**** SUPPLIED RECORDS
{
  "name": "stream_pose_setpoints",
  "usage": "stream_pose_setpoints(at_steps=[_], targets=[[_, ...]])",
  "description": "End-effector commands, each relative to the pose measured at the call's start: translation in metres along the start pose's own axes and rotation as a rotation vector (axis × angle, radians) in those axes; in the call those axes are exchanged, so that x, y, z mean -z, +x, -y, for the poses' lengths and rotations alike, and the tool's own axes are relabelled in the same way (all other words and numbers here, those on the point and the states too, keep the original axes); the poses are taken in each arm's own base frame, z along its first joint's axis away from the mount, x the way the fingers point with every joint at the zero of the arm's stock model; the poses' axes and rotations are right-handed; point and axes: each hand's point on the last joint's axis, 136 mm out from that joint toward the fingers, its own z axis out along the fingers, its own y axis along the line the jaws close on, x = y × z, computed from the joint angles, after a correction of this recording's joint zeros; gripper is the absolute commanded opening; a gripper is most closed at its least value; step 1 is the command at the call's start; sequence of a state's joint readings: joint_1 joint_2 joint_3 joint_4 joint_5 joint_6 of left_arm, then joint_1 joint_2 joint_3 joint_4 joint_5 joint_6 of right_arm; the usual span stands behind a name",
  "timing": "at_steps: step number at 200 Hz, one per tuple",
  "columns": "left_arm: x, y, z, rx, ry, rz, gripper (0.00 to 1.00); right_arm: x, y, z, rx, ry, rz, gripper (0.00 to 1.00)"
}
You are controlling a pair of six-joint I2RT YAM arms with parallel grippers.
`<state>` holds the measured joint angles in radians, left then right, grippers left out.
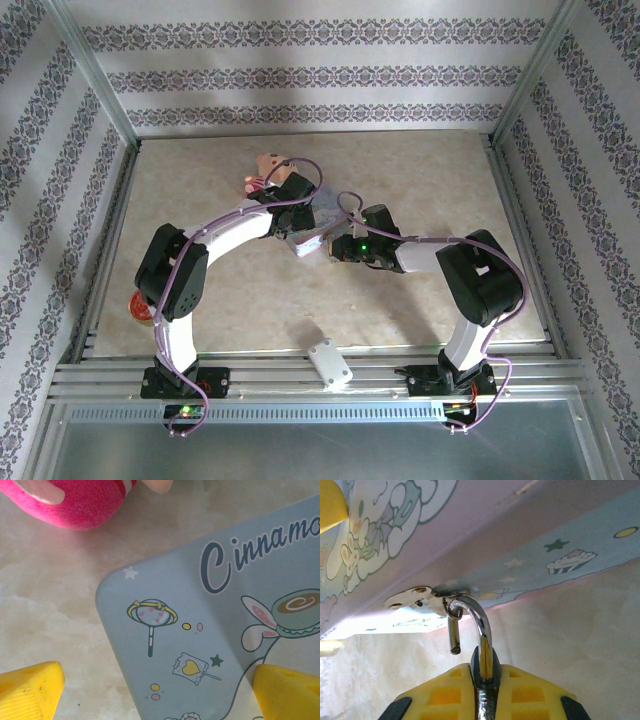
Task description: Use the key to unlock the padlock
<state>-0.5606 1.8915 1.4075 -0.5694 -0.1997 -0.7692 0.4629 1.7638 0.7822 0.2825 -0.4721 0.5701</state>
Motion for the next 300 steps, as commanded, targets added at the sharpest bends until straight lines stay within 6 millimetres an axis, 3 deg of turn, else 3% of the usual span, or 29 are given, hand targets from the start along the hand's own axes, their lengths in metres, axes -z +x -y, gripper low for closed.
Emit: stream_pose_setpoints(at_steps=[1, 91, 146, 200, 300], targets=[[-0.022, 0.029, -0.048, -0.027, -0.173, -0.097, 0.94, 0.006, -0.011, -0.011, -0.002, -0.024, 0.051, 0.0], [-0.026, 0.024, -0.046, -0.006, -0.151, -0.091, 0.56, 0.009, -0.013, -0.016, -0.046, -0.048, 0.1, 0.0], [-0.027, 0.025, -0.045, 0.008, -0.141, -0.095, 0.56, 0.009, -0.005, -0.009, -0.072, -0.046, 0.113, 0.0], [-0.025, 0.023, -0.042, 0.012, -0.125, -0.094, 0.55, 0.013, -0.002, 0.02, -0.001, 0.164, 0.121, 0.0], [-0.025, 0.026, -0.043, 0.016, -0.117, -0.095, 0.54, 0.013, -0.013, 0.03, 0.209, 0.398, 0.198, 0.0]])
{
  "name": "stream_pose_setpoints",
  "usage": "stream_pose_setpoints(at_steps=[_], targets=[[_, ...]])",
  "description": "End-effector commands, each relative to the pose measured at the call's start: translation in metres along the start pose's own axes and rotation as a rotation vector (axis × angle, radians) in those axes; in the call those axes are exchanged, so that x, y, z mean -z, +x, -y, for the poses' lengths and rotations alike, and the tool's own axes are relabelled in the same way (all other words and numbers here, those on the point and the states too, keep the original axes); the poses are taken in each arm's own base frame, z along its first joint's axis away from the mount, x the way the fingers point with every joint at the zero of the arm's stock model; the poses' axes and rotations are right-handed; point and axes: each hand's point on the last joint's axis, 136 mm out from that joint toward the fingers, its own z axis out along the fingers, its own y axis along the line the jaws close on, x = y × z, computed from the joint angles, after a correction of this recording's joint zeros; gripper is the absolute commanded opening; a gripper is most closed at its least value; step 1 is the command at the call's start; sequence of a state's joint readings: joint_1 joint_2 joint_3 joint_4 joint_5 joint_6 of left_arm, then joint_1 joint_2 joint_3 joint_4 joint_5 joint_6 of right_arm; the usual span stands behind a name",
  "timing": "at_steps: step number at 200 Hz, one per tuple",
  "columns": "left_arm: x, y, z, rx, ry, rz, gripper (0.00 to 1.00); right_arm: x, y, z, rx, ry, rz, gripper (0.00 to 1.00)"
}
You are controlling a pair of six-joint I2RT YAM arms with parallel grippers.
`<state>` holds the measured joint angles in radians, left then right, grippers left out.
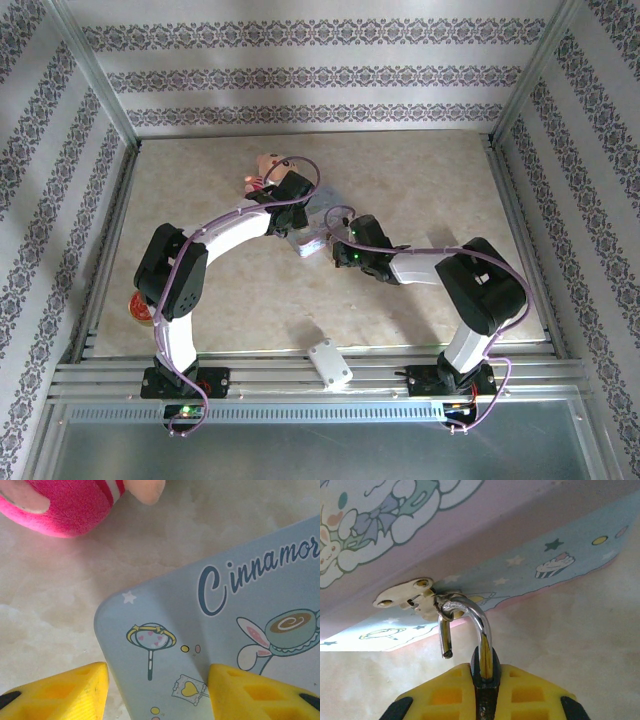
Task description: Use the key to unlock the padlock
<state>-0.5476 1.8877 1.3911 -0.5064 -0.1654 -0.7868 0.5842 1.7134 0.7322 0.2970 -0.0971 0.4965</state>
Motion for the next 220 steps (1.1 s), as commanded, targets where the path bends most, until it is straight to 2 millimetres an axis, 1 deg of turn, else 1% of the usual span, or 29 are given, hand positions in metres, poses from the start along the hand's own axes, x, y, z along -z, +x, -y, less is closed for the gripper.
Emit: stream_pose_setpoints(at_steps=[1, 50, 81, 109, 159, 220], targets=[[-0.019, 0.03, -0.052, -0.023, -0.171, -0.105, 0.54, 0.005, -0.011, 0.021, 0.053, 0.148, 0.055, 0.0], [-0.019, 0.031, -0.05, -0.02, -0.159, -0.106, 0.52, 0.004, -0.019, 0.017, 0.057, 0.163, 0.132, 0.0], [-0.021, 0.032, -0.05, -0.021, -0.157, -0.111, 0.51, 0.008, -0.027, 0.013, 0.062, 0.168, 0.189, 0.0], [-0.021, 0.034, -0.053, -0.02, -0.163, -0.112, 0.49, 0.012, -0.033, 0.01, 0.003, 0.136, 0.203, 0.0], [-0.023, 0.037, -0.052, -0.017, -0.157, -0.121, 0.49, 0.01, -0.032, 0.012, -0.181, 0.066, 0.18, 0.0], [-0.029, 0.044, -0.051, -0.009, -0.145, -0.139, 0.49, 0.013, -0.047, -0.004, -0.242, -0.063, 0.166, 0.0]])
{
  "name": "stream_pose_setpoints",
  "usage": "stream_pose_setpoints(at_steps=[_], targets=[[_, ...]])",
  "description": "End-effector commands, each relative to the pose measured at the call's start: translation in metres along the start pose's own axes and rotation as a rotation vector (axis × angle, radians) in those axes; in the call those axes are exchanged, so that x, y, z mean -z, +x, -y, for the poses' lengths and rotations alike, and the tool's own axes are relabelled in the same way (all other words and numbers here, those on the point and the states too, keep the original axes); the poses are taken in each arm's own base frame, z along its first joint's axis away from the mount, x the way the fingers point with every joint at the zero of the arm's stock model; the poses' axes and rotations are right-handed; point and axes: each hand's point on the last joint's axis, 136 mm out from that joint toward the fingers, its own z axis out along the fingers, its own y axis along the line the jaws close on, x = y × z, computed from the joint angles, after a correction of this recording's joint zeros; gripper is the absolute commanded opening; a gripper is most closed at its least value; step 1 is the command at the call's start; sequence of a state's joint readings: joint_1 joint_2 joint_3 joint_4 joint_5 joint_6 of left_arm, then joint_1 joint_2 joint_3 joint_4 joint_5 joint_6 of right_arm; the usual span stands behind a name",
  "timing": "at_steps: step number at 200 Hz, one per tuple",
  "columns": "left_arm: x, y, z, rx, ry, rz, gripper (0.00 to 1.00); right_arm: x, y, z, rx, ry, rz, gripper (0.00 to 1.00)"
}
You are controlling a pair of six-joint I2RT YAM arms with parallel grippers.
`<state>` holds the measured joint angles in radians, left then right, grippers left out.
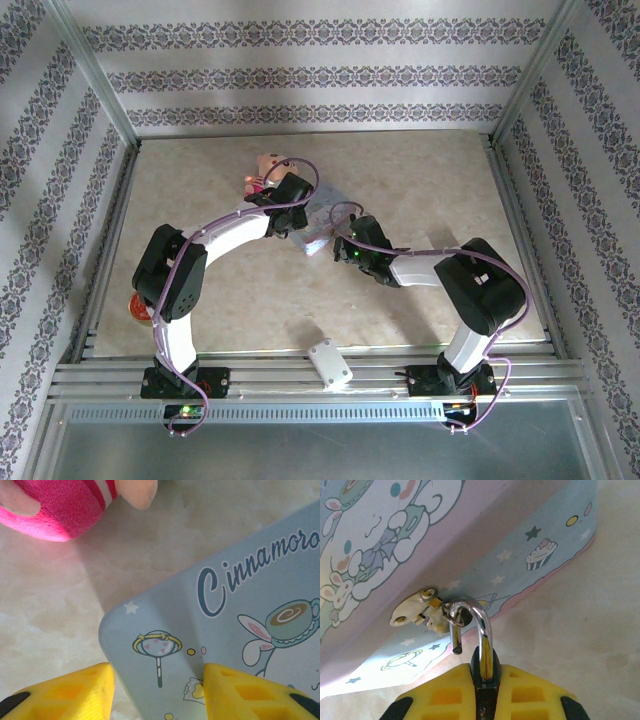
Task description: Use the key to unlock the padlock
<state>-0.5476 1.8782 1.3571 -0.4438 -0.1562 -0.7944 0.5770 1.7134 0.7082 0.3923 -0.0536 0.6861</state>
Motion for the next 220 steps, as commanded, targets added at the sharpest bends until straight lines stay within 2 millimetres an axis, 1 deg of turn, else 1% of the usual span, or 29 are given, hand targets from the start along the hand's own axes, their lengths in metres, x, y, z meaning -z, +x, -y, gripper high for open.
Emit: stream_pose_setpoints(at_steps=[1, 19, 37, 88, 106, 116, 132, 150, 160, 180, 190, 200, 220], targets=[[-0.024, 0.044, -0.056, -0.023, -0.178, -0.159, 0.49, 0.009, -0.031, -0.013, -0.057, -0.068, 0.073, 0.0], [-0.026, 0.046, -0.057, -0.019, -0.178, -0.164, 0.49, 0.01, -0.035, -0.014, -0.07, -0.078, 0.077, 0.0], [-0.025, 0.046, -0.057, -0.019, -0.178, -0.164, 0.49, 0.01, -0.039, -0.011, -0.105, -0.082, 0.079, 0.0], [-0.024, 0.046, -0.057, -0.02, -0.177, -0.162, 0.48, 0.013, -0.05, -0.006, -0.212, -0.197, 0.067, 0.0], [-0.025, 0.047, -0.058, -0.019, -0.178, -0.165, 0.49, 0.014, -0.052, -0.012, -0.214, -0.261, 0.026, 0.0], [-0.025, 0.046, -0.057, -0.018, -0.174, -0.164, 0.49, 0.015, -0.049, -0.019, -0.211, -0.315, -0.019, 0.0], [-0.025, 0.046, -0.056, -0.018, -0.17, -0.164, 0.49, 0.015, -0.042, -0.024, -0.212, -0.372, -0.069, 0.0], [-0.024, 0.045, -0.054, -0.019, -0.164, -0.162, 0.49, 0.015, -0.033, -0.021, -0.207, -0.384, -0.095, 0.07], [-0.023, 0.044, -0.054, -0.02, -0.162, -0.16, 0.49, 0.015, -0.027, -0.015, -0.213, -0.375, -0.105, 0.11], [-0.023, 0.043, -0.053, -0.021, -0.158, -0.159, 0.49, 0.017, -0.023, -0.01, -0.232, -0.404, -0.092, 0.17], [-0.022, 0.043, -0.052, -0.024, -0.158, -0.158, 0.49, 0.017, -0.023, -0.008, -0.248, -0.418, -0.086, 0.18], [-0.022, 0.042, -0.053, -0.024, -0.16, -0.156, 0.49, 0.018, -0.028, -0.009, -0.258, -0.442, -0.063, 0.18], [-0.021, 0.041, -0.052, -0.027, -0.159, -0.156, 0.49, 0.015, -0.031, -0.008, -0.283, -0.461, -0.052, 0.18]])
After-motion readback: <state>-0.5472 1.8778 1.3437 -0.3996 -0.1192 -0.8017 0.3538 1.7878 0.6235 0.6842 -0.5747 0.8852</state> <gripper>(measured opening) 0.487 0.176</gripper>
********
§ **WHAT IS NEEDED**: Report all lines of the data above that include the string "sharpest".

§ **REPLY**:
Motion for the next 300 steps, as commanded, targets added at the sharpest bends until straight lines stay within 6 millimetres an axis, 3 deg of turn, else 3% of the usual span, or 29 are given, hand targets from the start along the hand's own axes, their lengths in metres, axes -z +x -y, gripper low for closed.
Motion for the next 220 steps, as commanded, targets added at the sharpest bends until straight lines stay within 2 millimetres an axis, 1 deg of turn, else 1% of the usual span, or 29 are given, hand targets from the start along the hand's own axes, their lengths in metres, x, y, z meaning -z, +x, -y, gripper high for open.

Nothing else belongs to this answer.